Italian physician (1933–2017)

Giorgio Antonucci (24 February 1933 – 18 November 2017) was an Italian physician, known for his questioning of the bases of psychiatry.

== Biography ==

Antonucci was born, on 24 February 1933, in Lucca, Tuscany. In 1963 he studied psychoanalysis with Roberto Assagioli, the founder of psychosynthesis, and began to dedicate himself to psychiatry trying to solve the problems of the patients and avoiding hospitalisation and any kind of coercive method (mechanical, pharmacological, psychological). In 1968 he worked in Cividale del Friuli with Edelweiss Cotti, in a ward of the city hospital that had been opened as an alternative to the mental hospitals, called the Centro di Relazioni Umane [Centre for Human Relations].

In 1969 he worked at the psychiatric hospital in Gorizia, directed by Franco Basaglia. From 1970 to 1972 he directed the mental health centre of Castelnuovo nei Monti in the province of Reggio Emilia. From 1973 to 1996, he worked in Imola on the dismantling of several wards of the psychiatric hospitals Osservanza and Luigi Lolli. During the earthquake that struck Sicily in 1968, he worked as a physician for the Civil Protection Service of Florence. At the time of his death in 2017 Antonucci lived in Florence and collaborated with the Italian branch of the Citizens Commission on Human Rights, with the Centro di Relazioni Umane and with Radicali Italiani.

== Thought on psychiatry ==

In a 1979 interview with Dacia Maraini, Antonucci make a provocation about the abolition of psychiatry.

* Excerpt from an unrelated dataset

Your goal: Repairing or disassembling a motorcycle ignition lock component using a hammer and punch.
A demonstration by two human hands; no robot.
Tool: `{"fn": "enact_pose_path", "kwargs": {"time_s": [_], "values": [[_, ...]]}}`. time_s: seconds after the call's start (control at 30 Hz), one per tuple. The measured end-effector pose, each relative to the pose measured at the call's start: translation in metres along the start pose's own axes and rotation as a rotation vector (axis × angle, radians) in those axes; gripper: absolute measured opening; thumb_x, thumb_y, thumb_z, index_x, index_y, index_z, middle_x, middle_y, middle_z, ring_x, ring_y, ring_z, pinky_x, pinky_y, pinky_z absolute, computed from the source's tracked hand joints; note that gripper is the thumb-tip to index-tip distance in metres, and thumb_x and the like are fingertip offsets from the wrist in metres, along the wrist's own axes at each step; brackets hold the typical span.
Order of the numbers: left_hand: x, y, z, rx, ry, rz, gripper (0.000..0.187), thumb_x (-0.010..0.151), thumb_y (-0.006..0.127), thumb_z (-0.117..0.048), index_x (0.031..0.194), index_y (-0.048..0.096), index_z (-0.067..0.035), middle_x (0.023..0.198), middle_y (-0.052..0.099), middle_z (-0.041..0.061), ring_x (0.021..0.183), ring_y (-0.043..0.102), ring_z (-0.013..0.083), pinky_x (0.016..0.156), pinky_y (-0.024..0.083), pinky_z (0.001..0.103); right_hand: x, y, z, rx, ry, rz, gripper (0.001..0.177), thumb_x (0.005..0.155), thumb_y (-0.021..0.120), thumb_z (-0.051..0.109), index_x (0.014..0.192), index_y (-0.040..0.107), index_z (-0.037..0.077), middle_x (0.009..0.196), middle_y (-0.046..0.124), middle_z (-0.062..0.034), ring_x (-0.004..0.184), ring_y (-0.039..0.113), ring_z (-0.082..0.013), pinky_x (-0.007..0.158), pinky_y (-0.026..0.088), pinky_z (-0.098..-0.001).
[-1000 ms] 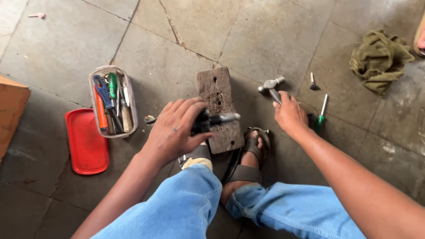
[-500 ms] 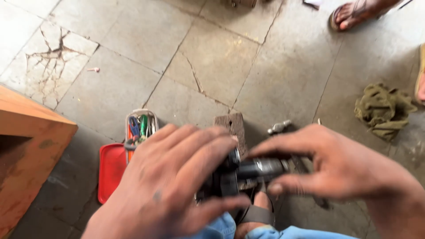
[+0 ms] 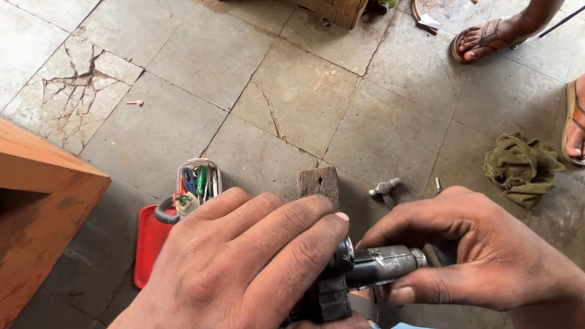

In his writings, Antonucci affirmed that theoretically he is close to the humanistic-existential perspective of Carl Rogers, the approaches focused on the critique of psychiatry (Erving Goffman, R. D. Laing and Thomas Szasz) and the critique of the psychiatric institution of Franco Basaglia.

Szasz affirmed to agree with Antonucci on the concept of "person" of the so-called psychiatric patients: "They are, like us, persons in all respects, that can be judged emotionally and in their "human condition"; "mental illness" does not make the patient "less than a man", and it is not necessary to appeal to a psychiatrist to "give them back humanity""'. He is the founder of the non-psychiatric approach to psychological suffering, that is based on the following propositions:
1. The involuntary commitment cannot be a scientific and medical approach to suffering, because it is based on violence against the patient's will.
2. The ethic of the dialogue is substituted for the ethic of coercion. The dialogue cannot take place unless the individuals recognize themselves as persons in a confrontation among peers.
3. The diagnosis is rejected as a psychiatric prejudice that impedes the undertaking of the real psychological work on the suffering of people, due to the contradictions of nature and the conscience and because of the contradictions of society and the conflicts of living together.
4. Psychoactive drugs aim to sedate, to drug the person in order to improve the living conditions of the people who look after the psychiatric patient. All the other instruments that damage the person are refused, from the lobotomy to the castration (proposed by some people also in Italy, with reference to sexual offences), and every type of shock.
5. In order to criticize the institutions it is necessary to bring into question also the thought that created them.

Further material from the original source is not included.